**Directions**
Take the data below and extract the lines from the one with "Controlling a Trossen" to the one with "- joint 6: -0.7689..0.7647", inclusive, exactly as written.

[Dataset records]
--
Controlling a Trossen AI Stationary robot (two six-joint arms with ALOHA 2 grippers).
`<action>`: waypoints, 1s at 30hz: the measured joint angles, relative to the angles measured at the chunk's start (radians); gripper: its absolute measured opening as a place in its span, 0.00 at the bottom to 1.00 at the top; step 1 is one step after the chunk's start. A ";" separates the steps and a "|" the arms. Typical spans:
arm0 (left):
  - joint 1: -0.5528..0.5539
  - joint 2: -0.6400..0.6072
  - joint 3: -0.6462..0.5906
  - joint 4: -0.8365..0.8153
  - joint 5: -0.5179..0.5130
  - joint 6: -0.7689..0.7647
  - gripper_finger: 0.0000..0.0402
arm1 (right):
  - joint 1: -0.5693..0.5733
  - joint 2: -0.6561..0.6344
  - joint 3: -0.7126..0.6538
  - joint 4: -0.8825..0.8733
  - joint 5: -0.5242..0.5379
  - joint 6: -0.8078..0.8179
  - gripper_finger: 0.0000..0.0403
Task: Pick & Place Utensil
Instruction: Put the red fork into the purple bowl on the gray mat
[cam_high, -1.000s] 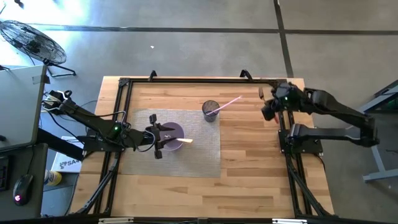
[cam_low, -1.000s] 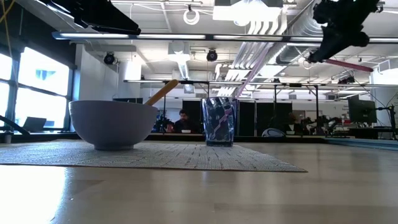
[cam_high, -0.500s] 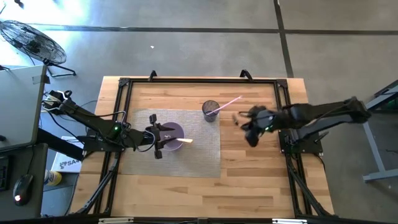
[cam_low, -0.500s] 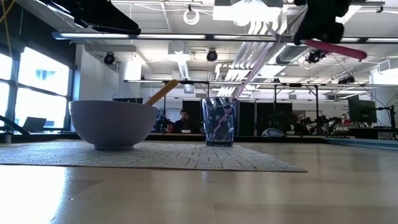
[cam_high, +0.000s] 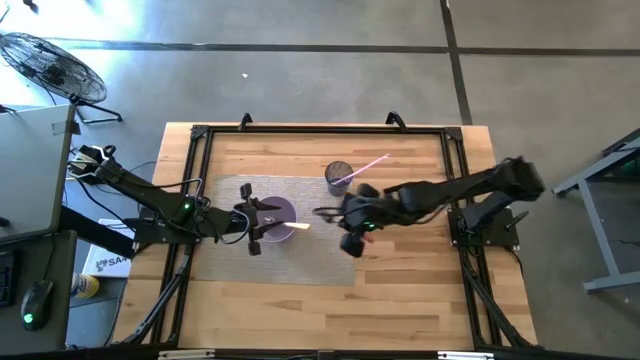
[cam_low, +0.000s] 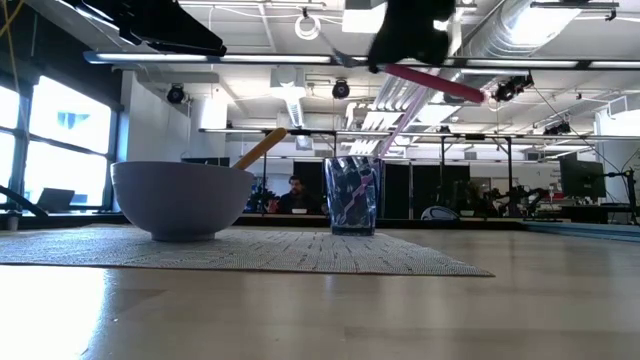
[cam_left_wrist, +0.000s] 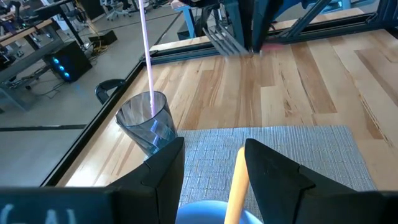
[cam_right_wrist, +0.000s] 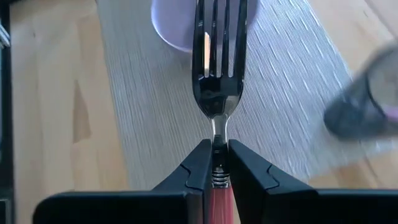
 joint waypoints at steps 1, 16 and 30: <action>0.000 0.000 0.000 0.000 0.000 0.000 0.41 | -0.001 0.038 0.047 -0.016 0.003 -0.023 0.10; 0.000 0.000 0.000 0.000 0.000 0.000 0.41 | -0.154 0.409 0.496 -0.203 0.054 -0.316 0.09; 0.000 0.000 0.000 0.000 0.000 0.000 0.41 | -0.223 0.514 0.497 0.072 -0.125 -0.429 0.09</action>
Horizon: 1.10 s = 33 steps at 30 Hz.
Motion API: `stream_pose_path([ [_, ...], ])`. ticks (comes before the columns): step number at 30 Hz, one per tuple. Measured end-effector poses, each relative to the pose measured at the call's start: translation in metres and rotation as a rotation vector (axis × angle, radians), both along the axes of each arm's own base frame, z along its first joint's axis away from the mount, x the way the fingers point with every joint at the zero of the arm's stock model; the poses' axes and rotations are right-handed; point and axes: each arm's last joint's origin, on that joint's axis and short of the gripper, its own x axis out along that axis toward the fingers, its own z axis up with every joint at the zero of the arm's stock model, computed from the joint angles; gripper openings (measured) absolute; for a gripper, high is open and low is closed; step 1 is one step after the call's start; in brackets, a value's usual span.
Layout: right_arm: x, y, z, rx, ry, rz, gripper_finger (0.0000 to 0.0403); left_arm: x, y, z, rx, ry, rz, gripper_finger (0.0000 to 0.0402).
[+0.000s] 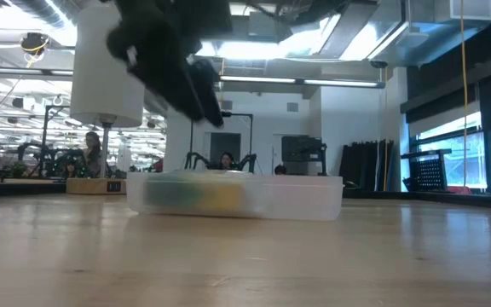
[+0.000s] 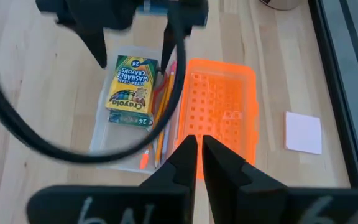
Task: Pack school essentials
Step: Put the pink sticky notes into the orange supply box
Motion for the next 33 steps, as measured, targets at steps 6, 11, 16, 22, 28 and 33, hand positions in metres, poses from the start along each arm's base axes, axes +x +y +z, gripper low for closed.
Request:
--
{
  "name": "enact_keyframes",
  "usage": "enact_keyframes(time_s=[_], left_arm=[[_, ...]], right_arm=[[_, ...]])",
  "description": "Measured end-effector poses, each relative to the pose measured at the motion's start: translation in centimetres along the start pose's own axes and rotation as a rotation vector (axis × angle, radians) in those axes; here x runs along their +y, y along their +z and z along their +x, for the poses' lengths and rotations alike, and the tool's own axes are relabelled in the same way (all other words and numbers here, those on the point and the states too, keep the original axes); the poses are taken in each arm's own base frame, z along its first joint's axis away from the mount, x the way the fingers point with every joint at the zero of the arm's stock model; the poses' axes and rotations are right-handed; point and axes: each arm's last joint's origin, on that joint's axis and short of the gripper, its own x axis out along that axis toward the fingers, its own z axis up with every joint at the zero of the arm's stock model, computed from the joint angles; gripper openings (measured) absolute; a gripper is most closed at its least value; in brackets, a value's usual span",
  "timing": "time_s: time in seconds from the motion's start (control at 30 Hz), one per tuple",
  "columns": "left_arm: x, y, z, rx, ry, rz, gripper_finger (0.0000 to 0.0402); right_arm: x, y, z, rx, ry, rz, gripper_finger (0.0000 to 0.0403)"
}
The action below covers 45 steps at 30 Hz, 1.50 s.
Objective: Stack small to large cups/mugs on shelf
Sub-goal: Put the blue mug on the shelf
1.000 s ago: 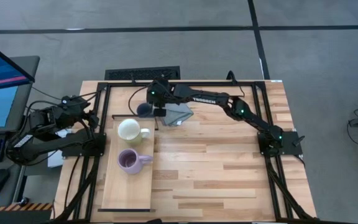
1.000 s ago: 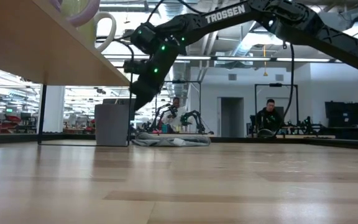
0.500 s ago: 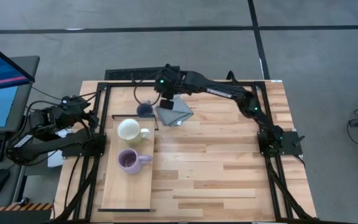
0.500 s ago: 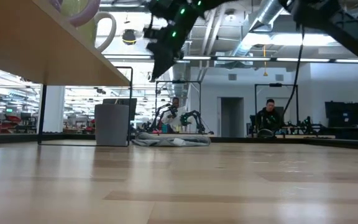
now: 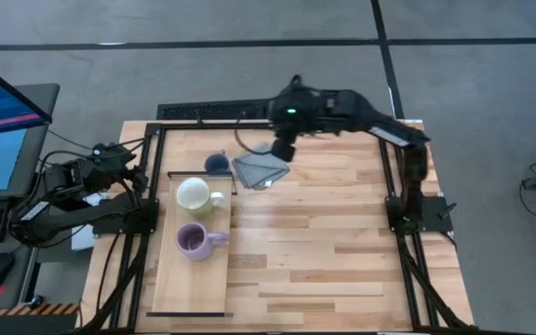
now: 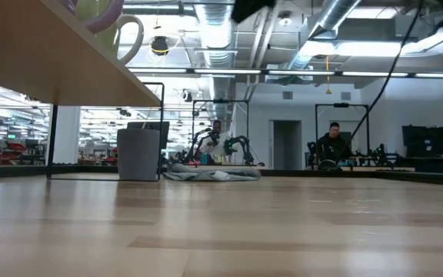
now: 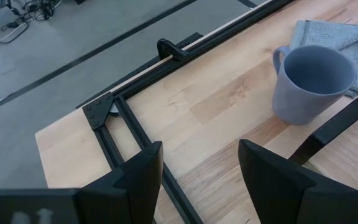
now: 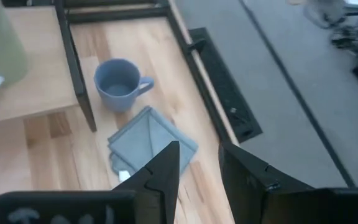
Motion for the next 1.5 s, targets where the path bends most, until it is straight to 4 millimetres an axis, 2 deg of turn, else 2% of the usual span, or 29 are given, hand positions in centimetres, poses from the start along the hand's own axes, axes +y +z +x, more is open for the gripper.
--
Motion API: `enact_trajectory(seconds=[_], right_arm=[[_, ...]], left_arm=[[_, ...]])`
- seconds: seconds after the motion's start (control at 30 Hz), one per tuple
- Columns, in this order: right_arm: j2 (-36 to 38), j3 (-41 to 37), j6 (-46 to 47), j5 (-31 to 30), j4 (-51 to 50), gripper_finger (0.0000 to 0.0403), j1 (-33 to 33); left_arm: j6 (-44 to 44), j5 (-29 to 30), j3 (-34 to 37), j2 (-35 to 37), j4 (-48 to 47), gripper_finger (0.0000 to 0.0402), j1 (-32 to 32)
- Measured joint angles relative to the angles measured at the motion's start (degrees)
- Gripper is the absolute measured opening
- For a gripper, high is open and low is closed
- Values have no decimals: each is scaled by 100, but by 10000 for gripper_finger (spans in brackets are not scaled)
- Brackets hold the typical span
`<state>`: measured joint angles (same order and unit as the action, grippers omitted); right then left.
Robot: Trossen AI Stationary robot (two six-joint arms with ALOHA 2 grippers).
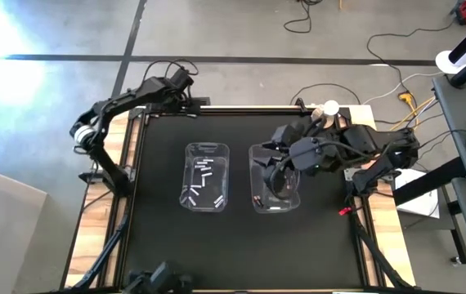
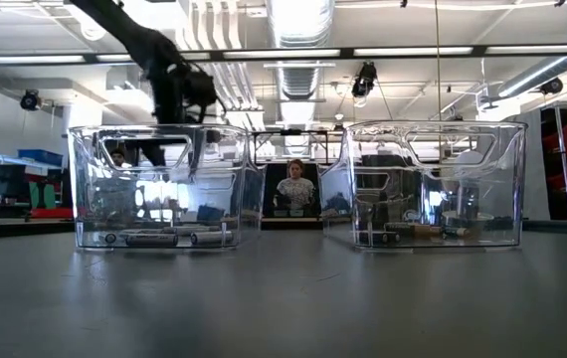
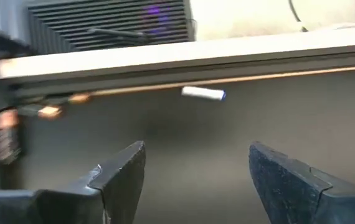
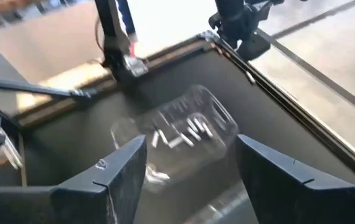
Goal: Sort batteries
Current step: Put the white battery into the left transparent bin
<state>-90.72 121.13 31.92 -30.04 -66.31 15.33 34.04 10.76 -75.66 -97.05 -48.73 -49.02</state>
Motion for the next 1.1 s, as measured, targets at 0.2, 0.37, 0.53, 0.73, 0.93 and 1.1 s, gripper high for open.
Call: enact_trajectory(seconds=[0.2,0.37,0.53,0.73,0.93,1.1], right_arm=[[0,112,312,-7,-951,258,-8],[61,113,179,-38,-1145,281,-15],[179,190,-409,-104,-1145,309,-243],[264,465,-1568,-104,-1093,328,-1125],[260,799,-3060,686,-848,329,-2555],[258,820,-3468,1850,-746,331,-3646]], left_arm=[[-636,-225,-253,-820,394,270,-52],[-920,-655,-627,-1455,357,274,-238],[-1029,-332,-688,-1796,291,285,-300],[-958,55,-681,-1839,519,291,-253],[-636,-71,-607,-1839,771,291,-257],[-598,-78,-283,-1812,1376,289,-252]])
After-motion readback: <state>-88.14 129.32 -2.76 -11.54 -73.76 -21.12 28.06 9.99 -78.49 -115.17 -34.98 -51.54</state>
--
**Result below**
Controlling a Trossen AI Stationary robot (two six-joint arms with ALOHA 2 grippers).
`<action>`: waypoints, 1s at 30hz: the measured joint angles, relative to the angles measured at the chunk's start (radians); gripper: its absolute measured opening as a place in its span, 0.00 at the bottom to 1.00 at the top; step 1 is one step after the chunk's start. A ";" separates the steps and a "|" the arms. Typical spans:
arm0 (left):
  - joint 1: -0.5528..0.5539
  - joint 2: -0.6400..0.6072
  - joint 3: -0.6462..0.5906
  - joint 4: -0.8365..0.8153
  - joint 5: -0.5179..0.5130
  - joint 6: -0.7689..0.7647

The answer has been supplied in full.